Reboot into F7 with F7 kernel

Finally we should umount and reboot into your new Fedora kernel rescue:~# umount /mnt rescue:~# umount /opt rescue:~# reboot On reboot you should see a grub menu on the serial console which will timeout and boot you (all being well).

Adding selinux

The bogus FC4 install from 1&1 did not include any selinux. This is a pretty bad omission, and we can fix it now. Edit /etc/sysconfig/selinux and set initially to be SELINUX=permissive Then # touch /.autorelabel # reboot This will cause the initscripts to relabel all your filesystems according to your Fedora 7 policy. It will reboot automatically after doing this, when it comes back up selinux will be working in a "firing blanks" mode. It just reports any errors and lets the access occur anyway. You can judge from this what will break when you enable it properly. In my case there were three areas that were broken, first one user has ~/public_html, it needed to be enabled in selinux and then marked up as okay to serve by httpd # setsebool -P httpd_enable_homedirs 1 # chcon -R -t httpd_sys_content_t /home/user/public_html Second for some reason named couldn't start because it wasn't allowed to write its own pid in the chroot, I worked around it with this # setsebool -P named_write_master_zones on The third problem was gitweb, I am asking about it on the selinux mailing list and will update when I have a resolution.

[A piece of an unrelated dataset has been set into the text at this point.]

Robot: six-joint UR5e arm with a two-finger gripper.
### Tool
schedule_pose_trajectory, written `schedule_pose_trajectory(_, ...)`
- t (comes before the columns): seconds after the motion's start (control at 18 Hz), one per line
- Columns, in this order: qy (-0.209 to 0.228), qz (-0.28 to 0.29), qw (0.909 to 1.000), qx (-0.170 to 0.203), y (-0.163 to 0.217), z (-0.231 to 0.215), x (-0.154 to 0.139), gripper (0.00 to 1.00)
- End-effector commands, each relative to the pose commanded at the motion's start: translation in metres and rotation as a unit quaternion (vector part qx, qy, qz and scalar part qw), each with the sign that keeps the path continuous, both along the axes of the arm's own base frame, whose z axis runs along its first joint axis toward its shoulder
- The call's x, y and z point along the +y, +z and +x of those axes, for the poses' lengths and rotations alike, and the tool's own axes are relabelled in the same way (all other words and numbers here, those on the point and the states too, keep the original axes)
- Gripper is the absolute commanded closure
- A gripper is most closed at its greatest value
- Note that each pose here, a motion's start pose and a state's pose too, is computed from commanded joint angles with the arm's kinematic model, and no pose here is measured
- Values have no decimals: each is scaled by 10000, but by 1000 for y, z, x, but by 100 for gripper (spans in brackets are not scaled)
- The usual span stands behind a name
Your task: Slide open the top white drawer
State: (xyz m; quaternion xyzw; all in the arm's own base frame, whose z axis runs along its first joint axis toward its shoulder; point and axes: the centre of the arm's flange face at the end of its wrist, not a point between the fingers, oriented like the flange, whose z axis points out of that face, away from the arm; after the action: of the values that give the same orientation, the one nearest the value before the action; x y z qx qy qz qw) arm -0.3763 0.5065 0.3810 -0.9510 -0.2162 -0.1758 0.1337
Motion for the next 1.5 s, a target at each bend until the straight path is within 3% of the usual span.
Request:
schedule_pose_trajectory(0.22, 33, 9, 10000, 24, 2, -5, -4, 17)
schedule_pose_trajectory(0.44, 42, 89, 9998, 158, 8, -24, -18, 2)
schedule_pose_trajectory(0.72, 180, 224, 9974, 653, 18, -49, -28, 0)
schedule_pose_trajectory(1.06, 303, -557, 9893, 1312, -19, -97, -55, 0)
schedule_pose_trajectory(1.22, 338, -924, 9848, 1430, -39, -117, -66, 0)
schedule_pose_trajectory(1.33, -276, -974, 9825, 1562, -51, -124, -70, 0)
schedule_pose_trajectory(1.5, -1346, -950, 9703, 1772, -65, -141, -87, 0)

UPDATE 2007-09-05: No response from the fedora-selinux ml, I resolved it myself as described here. When you are sure that any remaining avcs (you can find them in /var/log/messages) are trivial or there are no more being generated, you can properly turn selinux on by editing /etc/sysconfig/selinux again and this time setting SELINUX=enforcing and rebooting.

Conclusion

Hopefully I recorded everything that was needed to convert the craptasic bogus unsafe FC4 install in 1&1 servers to clean and true Fedora 7. Certainly being able to yum update kernels as usual is a major step forward, getting you 2.6.22 (in fact I installed a Fedora development repo kernel which is 2.6.23-rc5) from the original non-Fedora 2.6.16. And it's crazy to not have selinux when it's provided by normal Fedora.